Dr. Zamil A. R. Mokrin, general manager of the Eastern Province Cement Company ( EPCCO ), says: "Now you can import cement from anywhere in the world without paying any import duty for a period of one year."
Despite the zero cement import tax, local cement companies' domestic market is not much affected because tariff on imported cement has not been actually a form of protection from the government because there remains a restriction preventing local companies from increasing their prices even if there is a big demand, as what is happening now. Local cement companies are not also seeing a revival of cement importation because they are confident that the government will continue to protect and support local industries like cement.

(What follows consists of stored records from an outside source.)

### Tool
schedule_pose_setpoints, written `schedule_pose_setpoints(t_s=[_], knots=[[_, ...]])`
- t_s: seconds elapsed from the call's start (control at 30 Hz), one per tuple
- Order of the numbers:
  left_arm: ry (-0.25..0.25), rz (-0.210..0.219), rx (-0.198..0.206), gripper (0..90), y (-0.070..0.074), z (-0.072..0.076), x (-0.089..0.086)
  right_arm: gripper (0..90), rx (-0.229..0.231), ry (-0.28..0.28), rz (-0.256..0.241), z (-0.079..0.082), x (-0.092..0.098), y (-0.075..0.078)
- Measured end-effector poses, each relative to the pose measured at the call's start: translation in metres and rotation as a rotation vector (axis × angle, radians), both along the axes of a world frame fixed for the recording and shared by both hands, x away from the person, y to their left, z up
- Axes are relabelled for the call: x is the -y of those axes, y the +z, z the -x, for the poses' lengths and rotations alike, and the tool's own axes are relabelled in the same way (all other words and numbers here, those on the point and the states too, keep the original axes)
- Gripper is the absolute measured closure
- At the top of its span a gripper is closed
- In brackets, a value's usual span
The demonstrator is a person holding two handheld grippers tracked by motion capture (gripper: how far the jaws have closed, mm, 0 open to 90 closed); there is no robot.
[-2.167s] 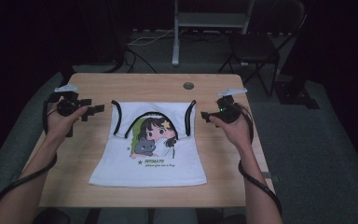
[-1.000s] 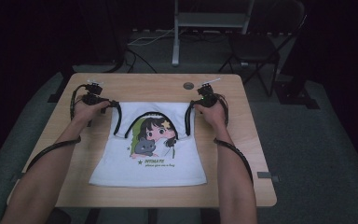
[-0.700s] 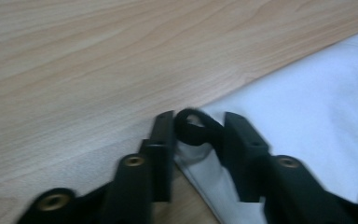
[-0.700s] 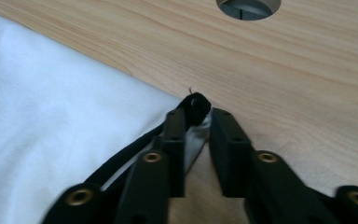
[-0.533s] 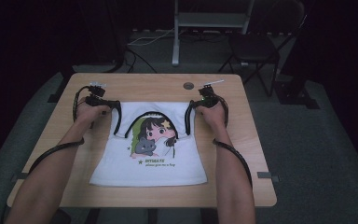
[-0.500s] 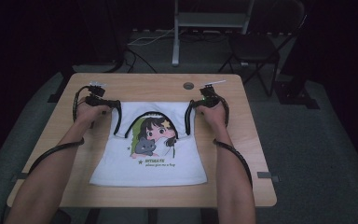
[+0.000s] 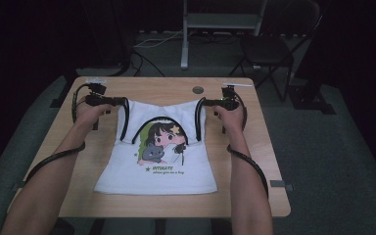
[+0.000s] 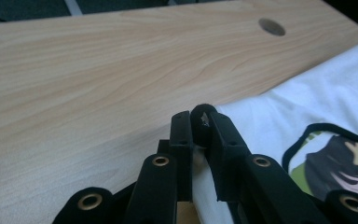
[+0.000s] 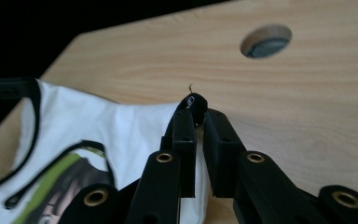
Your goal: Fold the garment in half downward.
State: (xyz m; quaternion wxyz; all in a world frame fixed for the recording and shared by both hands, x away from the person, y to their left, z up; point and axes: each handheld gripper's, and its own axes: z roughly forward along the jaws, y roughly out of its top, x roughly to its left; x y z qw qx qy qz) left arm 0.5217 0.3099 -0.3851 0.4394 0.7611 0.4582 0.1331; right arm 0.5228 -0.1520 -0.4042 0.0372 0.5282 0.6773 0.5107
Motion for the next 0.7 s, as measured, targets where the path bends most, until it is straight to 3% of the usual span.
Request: schedule_pose_setpoints(t_s=[0.1,0.3,0.4,0.53,0.7], knots=[[0.002,0.021,0.005,80.2,0.003,0.001,-0.001,83.8,0.015,0.004,-0.028,0.002,0.002,0.008],[0.005,0.119,0.018,80.3,0.015,0.000,-0.007,84.0,0.042,0.000,-0.065,0.005,0.010,0.020],[-0.004,0.128,0.029,80.3,0.022,-0.001,-0.006,84.1,0.059,-0.004,-0.113,0.006,0.017,0.028],[-0.011,0.149,0.051,80.3,0.033,-0.002,-0.004,84.2,0.072,0.001,-0.122,0.008,0.020,0.035],[-0.022,0.146,0.061,80.4,0.041,-0.003,-0.003,84.5,0.083,0.010,-0.165,0.010,0.021,0.038]])
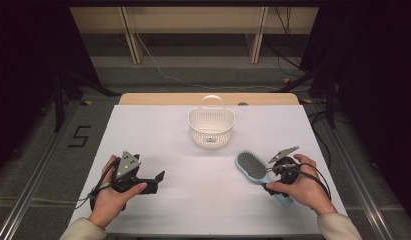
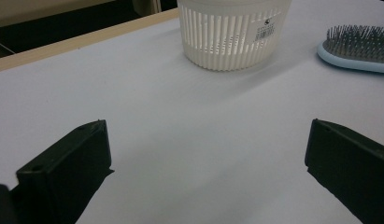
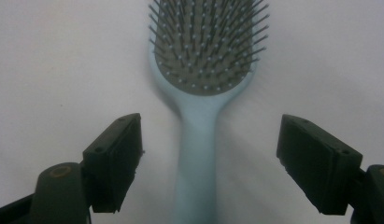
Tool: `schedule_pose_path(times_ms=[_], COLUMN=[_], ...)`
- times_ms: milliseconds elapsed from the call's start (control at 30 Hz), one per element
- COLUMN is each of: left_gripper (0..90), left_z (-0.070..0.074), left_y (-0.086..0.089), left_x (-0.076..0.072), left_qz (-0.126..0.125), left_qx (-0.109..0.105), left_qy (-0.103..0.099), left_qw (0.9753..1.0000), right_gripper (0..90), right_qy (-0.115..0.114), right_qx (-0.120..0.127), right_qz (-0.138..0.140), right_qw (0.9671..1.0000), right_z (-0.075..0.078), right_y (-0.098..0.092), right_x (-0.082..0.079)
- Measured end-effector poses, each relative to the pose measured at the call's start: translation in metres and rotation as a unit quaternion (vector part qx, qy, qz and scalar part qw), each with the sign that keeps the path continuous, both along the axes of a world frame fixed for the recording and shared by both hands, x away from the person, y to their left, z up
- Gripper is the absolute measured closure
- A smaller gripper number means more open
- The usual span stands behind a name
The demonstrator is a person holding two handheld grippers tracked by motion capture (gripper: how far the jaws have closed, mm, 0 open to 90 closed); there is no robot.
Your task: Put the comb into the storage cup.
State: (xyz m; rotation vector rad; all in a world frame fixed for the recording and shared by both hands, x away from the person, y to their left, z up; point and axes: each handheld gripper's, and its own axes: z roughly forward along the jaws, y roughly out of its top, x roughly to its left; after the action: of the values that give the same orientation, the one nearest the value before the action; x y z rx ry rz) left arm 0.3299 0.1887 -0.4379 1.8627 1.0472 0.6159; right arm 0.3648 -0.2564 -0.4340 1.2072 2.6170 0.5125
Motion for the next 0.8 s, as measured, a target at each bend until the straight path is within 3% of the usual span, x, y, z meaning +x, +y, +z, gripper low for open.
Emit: schedule_pose_path(times_ms=[167,433,800], left_gripper=[0.0,0.1,0.4], left_z=[0.0,0.0,0.0], left_y=[0.0,0.001,0.001], left_x=[0.0,0.0,0.0], left_qz=[0.0,-0.002,-0.001], left_qx=[0.0,-0.001,-0.001], left_qy=[0.001,0.0,0.001], left_qw=[1.0,1.0,1.0], right_gripper=[24.8,29.3,36.1], right_qy=[0.04,0.053,0.054], right_qx=[-0.023,-0.053,-0.058], right_qz=[0.001,-0.001,-0.006], right_qw=[0.9989,0.9972,0.9968], right_z=[-0.001,-0.006,-0.012], right_y=[0.008,0.015,0.012], right_x=[0.009,0.015,0.016])
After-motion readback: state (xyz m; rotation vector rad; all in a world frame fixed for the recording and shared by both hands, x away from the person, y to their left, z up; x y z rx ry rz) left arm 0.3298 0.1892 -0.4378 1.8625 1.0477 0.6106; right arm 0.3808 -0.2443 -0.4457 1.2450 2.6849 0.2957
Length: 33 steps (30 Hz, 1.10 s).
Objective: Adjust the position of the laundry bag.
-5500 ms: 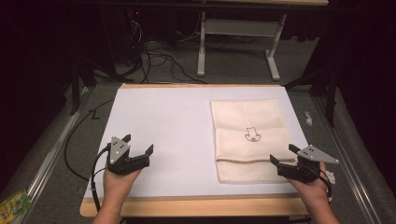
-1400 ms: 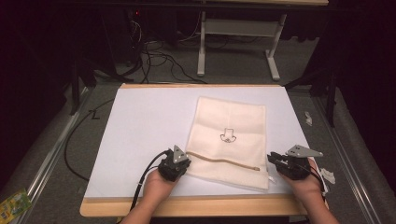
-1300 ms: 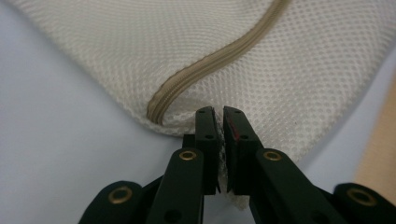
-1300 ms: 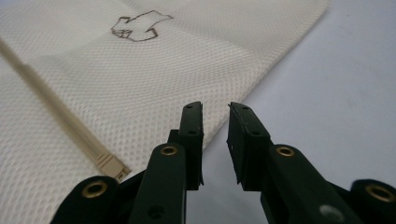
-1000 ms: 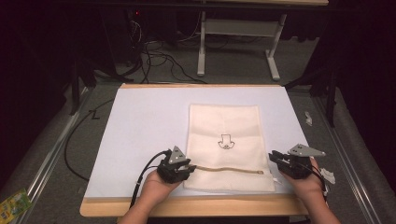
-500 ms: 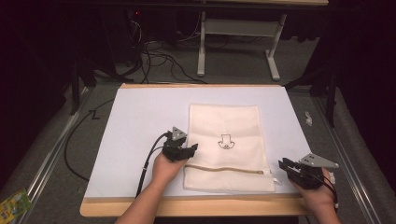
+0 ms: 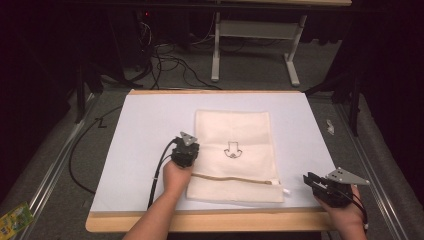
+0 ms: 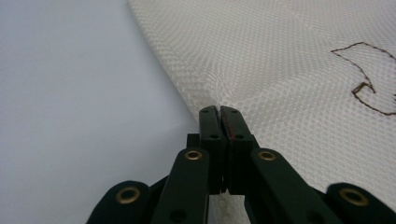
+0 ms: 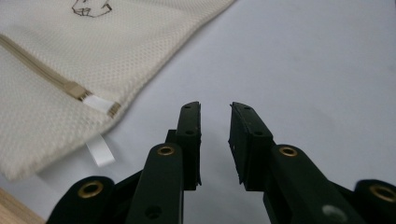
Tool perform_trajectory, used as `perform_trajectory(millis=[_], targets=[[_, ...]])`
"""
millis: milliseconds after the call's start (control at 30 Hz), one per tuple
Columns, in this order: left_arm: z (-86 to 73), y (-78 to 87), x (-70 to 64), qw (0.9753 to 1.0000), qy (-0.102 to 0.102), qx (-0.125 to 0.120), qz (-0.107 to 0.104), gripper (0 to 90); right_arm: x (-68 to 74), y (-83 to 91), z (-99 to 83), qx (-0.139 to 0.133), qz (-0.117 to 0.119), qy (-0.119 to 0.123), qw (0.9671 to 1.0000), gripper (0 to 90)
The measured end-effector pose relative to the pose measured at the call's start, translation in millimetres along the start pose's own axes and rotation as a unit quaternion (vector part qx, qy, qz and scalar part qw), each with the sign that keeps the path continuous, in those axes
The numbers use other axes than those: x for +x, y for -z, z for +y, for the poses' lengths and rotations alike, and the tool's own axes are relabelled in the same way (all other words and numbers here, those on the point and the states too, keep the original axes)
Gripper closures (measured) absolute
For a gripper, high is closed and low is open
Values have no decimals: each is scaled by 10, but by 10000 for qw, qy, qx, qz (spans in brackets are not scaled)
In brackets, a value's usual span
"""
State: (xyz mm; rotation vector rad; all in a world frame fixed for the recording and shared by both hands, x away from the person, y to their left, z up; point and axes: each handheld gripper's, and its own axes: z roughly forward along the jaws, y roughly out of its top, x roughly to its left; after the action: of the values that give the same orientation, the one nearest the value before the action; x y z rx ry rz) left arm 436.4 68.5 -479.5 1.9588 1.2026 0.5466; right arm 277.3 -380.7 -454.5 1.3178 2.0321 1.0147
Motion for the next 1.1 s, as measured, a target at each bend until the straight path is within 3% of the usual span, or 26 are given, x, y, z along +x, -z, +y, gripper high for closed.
perform_trajectory(millis=[33,100,133,233,333,433,533,600,667,867,1100], targets=[[-36,24,93,9999,155,4,44,888,17,-24,19,9,35,24,10000,745],[-82,87,217,9989,430,31,-178,885,49,-92,64,25,108,79,9999,744],[-117,128,215,9993,287,-34,-225,838,92,-170,117,48,196,135,9997,736],[-139,171,204,9996,158,-101,-192,581,144,-252,178,55,303,231,9993,718],[-202,338,210,9994,58,-341,-83,469,249,-390,283,48,469,347,9983,676],[-231,434,206,9993,29,-369,-56,446,300,-462,334,68,539,319,9980,618],[-287,696,106,9979,-138,-603,-200,396,363,-586,397,105,803,170,9966,588],[-299,757,77,9972,-226,-662,-259,385,387,-617,414,146,853,114,9962,582],[-330,879,21,9942,-443,-851,-483,424,451,-713,447,278,1013,-23,9945,573],[-307,854,26,9928,-463,-905,-628,427,531,-756,439,447,1011,-19,9939,595],[-225,923,17,9911,-541,-909,-810,458,605,-733,329,635,761,-59,9951,584]])
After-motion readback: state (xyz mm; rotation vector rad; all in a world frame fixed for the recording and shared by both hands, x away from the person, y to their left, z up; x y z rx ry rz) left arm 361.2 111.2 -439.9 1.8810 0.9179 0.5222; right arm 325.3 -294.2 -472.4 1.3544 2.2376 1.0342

Saudi Arabia's expected construction boom, bolstered by the recent government announcement of mega projects worth over SR2,340 billion during the next decades, has ushered in fresh expansion in the local cement industry.
The local consumption, which is well above the production of the industry, has been partly satisfied by a 7% import.
As demand for cement continues to increase, an indication of the country's economic revival, the eight cement companies are now expanding their production capacity to a total of 11.25 million tons, which is 52.6% above their present production level.
This expansion thrust, which will cost the cement industry an estimated investment of SR.10 billion, will raise total clinker capacity to 32.65 million tons, which, in turn, can adequately produce 34.5 million tons of Portland cement.
The demand and supply position of the cement industry is now being balanced by the cement companies by increasing production. The position of the industry is that it is determined to meet the supply need of the local market first before going into export.
The ongoing capacity expansion of the eight major cement companies to raise clinker capacity to 32.65 million tons to produce 34.5 million tons of cement is sufficient to meet total local consumption, which has been growing at the rate of about 11.6% annually during the last five years, reaching 25.14 million tons last year.
Two new cement companies, which are expected to start commercial production by 2008 with combined output of 2.55 million tons of clinker, will further boost total production of clinker, including those of the ten companies, to 35.2 million tons, or 37 million tons of Portland cement.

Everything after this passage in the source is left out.